LiveOn NY Response to the New York State Budget
New York, NY – This week, the State of New York released its Fiscal Year 2027 State Budget. LiveOn NY released the following statement:
"New York's $268 billion budget tinkers at the edges while older New Yorkers wait for real change. Hundreds of nonprofit organizations across the state are being asked to do everything with nothing to meet the needs of our rapidly aging population, and the state missed an opportunity to deliver for them with its own Master Plan for Aging.
Some wins in this budget demonstrate a growing recognition of the need. In doubling the funding for N/NORCs, the state has acknowledged the value of formal infrastructure to support people growing older in their homes and communities. This investment will expand an excellent evidence-based and inexpensive framework for community service delivery.

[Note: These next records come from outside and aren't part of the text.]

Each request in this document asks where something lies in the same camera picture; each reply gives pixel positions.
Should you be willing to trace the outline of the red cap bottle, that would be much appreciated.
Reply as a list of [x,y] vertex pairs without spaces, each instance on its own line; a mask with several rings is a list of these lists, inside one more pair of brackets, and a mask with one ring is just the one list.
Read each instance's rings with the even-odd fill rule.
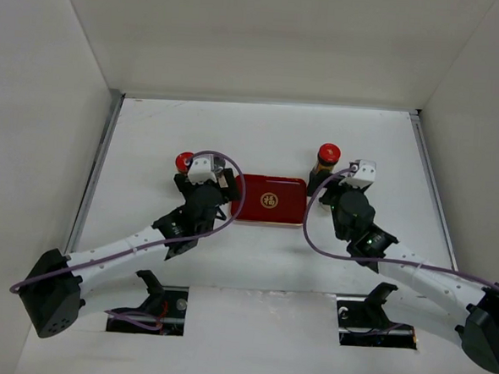
[[193,162],[193,156],[194,154],[188,151],[181,152],[177,155],[174,164],[178,173],[188,173],[190,165]]
[[340,148],[332,143],[322,144],[316,154],[316,165],[313,167],[312,172],[318,174],[326,170],[330,173],[337,165],[342,153]]

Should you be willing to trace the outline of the grey cap white bottle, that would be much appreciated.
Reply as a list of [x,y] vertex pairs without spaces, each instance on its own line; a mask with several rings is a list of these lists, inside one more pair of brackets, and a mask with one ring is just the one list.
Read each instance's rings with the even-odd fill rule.
[[212,169],[213,172],[216,176],[216,181],[218,183],[218,186],[220,188],[227,188],[228,183],[227,180],[225,179],[225,174],[224,174],[224,169],[227,166],[226,160],[222,157],[213,157],[213,165]]

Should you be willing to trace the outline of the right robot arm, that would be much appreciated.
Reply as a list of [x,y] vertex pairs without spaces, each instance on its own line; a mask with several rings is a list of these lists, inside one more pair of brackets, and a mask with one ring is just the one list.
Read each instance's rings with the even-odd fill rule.
[[432,265],[377,226],[376,209],[366,196],[374,182],[373,167],[312,169],[309,201],[330,208],[335,237],[347,253],[329,253],[312,239],[306,240],[309,247],[391,279],[365,300],[370,325],[418,325],[456,344],[481,369],[499,374],[499,283]]

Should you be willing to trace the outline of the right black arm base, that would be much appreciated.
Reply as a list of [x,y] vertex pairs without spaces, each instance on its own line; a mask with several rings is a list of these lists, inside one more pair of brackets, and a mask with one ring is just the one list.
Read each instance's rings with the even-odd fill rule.
[[387,297],[398,288],[380,283],[367,295],[336,298],[338,341],[342,346],[417,350],[415,330],[391,322],[384,311]]

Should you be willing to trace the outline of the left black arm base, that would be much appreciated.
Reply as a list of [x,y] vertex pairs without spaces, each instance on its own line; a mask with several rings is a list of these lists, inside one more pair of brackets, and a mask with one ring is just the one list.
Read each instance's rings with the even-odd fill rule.
[[138,305],[111,309],[106,332],[155,336],[183,336],[189,288],[162,286],[152,271],[138,271],[146,297]]

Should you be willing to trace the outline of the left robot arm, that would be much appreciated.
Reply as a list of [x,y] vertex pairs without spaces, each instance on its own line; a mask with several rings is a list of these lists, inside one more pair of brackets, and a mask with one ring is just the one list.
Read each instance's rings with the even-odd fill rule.
[[229,225],[234,219],[221,207],[243,205],[247,194],[245,177],[231,168],[211,170],[203,180],[193,171],[176,174],[174,180],[184,197],[182,206],[109,245],[69,255],[46,251],[26,279],[11,288],[38,337],[51,338],[98,311],[130,323],[147,316],[145,329],[162,328],[168,302],[156,270],[215,234],[217,220]]

Similarly, increasing the eligibility for SCRIE as well as other reforms to modernize the rent increase exemption program will help many older New Yorkers stay in their homes. Our members serve older folks every day who are one rent increase away from eviction and we are thankful the state has enacted efforts to address this.Two things can be true: these investments will be life-changing for thousands of New Yorkers, and they are tiny compared to what our state needs.
New York is putting band-aids on a crisis. Failing to fund Proposal 50 of the Master Plan on Aging – Funding Aging Services – means that older New Yorkers will not have the evidence-based preventive care that would save us billions on Medicaid. It means that the state has decided to prioritize for-profit institutional care, and the private equity firms which profit from it, over the community care that we need. It also means that tens of thousands of New Yorkers opt out of the workforce or struggle to keep their jobs because they can’t find common-sense , affordable and community options (like Meals-on-Wheels and case management) for aging family members.

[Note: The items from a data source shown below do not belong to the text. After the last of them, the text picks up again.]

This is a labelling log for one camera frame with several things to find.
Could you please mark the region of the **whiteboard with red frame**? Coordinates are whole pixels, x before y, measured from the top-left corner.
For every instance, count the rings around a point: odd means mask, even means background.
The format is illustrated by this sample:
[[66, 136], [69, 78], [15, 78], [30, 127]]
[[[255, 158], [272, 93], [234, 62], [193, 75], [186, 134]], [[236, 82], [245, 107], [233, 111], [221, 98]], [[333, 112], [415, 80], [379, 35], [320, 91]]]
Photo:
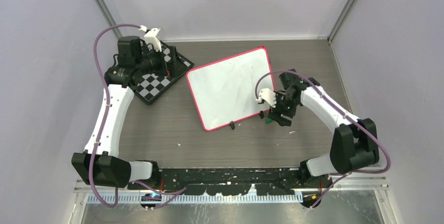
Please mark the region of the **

We have solutions that work– and yet budget after budget we are choosing to ignore the needs of not just older New Yorkers, but the daughters and sons who quit their jobs, deplete their savings, and sacrifice their futures to fill the gaps the state refuses to close.

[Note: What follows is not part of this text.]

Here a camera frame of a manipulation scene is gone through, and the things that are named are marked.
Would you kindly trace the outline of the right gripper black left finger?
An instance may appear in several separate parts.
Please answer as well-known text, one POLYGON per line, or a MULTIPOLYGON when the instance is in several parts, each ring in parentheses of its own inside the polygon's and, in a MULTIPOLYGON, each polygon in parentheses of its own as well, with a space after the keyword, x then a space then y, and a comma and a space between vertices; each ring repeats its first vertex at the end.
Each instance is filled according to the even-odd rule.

The state spent years working with stakeholders on the Master Plan for Aging – and it’s unconscionable to have no clear path towards implementing the over one hundred validated and approved recommendations. A Master Plan without implementation is just a document. LiveOn NY will continue to fight for huge systemic change because this is unacceptable to us, to our hundreds of member and partner organizations who serve thousands of older adults in crisis, and the millions of older New Yorkers who built our state."